Geoff was responsible for a great deal of innovative development work in the field of career guidance, particularly for adults. He played an important role in the establishment of the Counselling and Career Development Unit at the University of Leeds, and in 1984 wrote a significant report for them on Meeting the Educational, Training and Counselling Needs of Adults. This led to his joining the UDACE Development Group on adult guidance, where his wise contributions assisted in the drafting of the 1986 report The Challenge of Change . But he also had great interest in young people, particularly those at risk, and his evaluation of the Institute of Career Guidance Mentoring Action Project was an important piece of work at a time when the needs of such young people were being largely neglected.

It was however his later work on guidance for older adults - for the 'third age' - that was his most distinctively significant contribution to the field.
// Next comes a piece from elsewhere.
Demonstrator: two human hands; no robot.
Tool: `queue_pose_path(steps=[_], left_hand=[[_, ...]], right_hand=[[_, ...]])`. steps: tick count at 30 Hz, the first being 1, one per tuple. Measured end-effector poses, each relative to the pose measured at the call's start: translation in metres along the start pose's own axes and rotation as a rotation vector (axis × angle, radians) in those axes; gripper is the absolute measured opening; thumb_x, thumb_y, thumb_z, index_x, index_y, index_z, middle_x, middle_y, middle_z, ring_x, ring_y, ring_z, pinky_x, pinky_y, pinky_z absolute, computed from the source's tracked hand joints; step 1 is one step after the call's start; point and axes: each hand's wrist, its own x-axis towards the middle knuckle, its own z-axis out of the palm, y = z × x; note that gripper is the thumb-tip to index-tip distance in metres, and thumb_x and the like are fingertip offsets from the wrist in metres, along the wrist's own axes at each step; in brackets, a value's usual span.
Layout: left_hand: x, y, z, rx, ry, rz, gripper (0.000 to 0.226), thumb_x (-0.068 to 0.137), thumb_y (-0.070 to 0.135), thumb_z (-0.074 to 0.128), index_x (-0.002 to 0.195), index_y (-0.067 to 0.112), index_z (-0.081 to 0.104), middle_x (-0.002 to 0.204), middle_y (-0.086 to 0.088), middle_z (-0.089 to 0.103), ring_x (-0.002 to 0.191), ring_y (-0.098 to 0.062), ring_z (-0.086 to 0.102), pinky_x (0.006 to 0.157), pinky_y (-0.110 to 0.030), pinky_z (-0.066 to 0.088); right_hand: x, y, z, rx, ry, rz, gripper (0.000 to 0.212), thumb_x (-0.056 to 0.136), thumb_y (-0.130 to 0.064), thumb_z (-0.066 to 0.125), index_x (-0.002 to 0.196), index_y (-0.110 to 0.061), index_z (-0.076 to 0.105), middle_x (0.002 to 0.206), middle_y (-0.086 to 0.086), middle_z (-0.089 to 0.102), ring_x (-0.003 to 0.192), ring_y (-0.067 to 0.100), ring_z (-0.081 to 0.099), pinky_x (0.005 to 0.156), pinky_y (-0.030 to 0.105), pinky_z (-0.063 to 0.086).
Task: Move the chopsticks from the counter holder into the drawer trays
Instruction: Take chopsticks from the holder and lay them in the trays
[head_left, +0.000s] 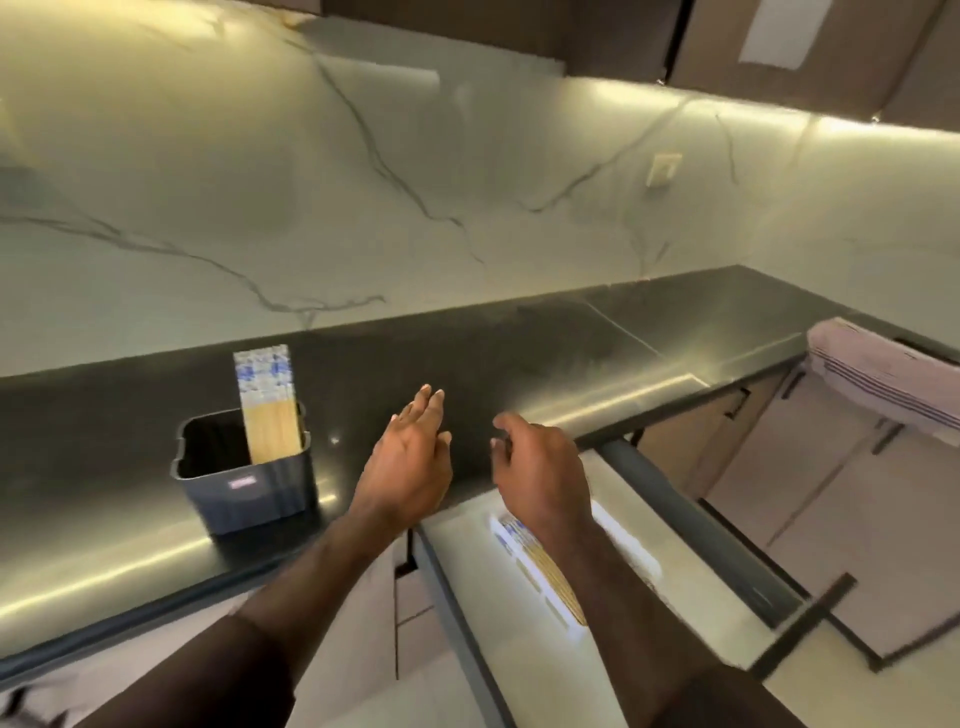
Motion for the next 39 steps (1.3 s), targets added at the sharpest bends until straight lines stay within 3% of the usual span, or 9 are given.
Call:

He was responsible for a series of reports - including Career Guidance in the Third Age: a Mapping Exercise (1996), Challenging Age (2003) and Am I Still Needed? (2005) - that were genuinely ground-breaking, not only in the UK but internationally. Issues relating to active ageing and phased retirement are now being increasingly recognised as critical policy issues in most developed countries. It was largely Geoff's work, linked to NICEC, the Centre for Guidance Studies (CeGS) and the Third Age Employment Network (TAEN), which established and documented the critical role that guidance services can play in relation to such issues.

Geoff was passionately committed to the role that good-quality career guidance can play in helping people to develop and sometimes transform their lives. He had a deep concern for disadvantaged people, young and old. But he also saw the importance of addressing their distinctive needs within universal services that addressed the needs of all, on a lifelong basis.

All his work was characterised by total integrity and dedication. His research was diligent and painstakingly thorough. His knowledge of his field was encyclopaedic, and the main difficulty he experienced in his writing was deciding what to leave out. The clarity of his thinking and the range and depth of his experience shone through all his written work.

He was a true gentle-man, in both senses of that word. He was unfailingly courteous to all he met, no matter who they were. He was also a generous colleague, always willing to give his time to help and mentor others. His modesty, his warmth, his wisdom and his humanity were gifts he gave to all of us who knew him, and which remain to inspire us through our memories of his life.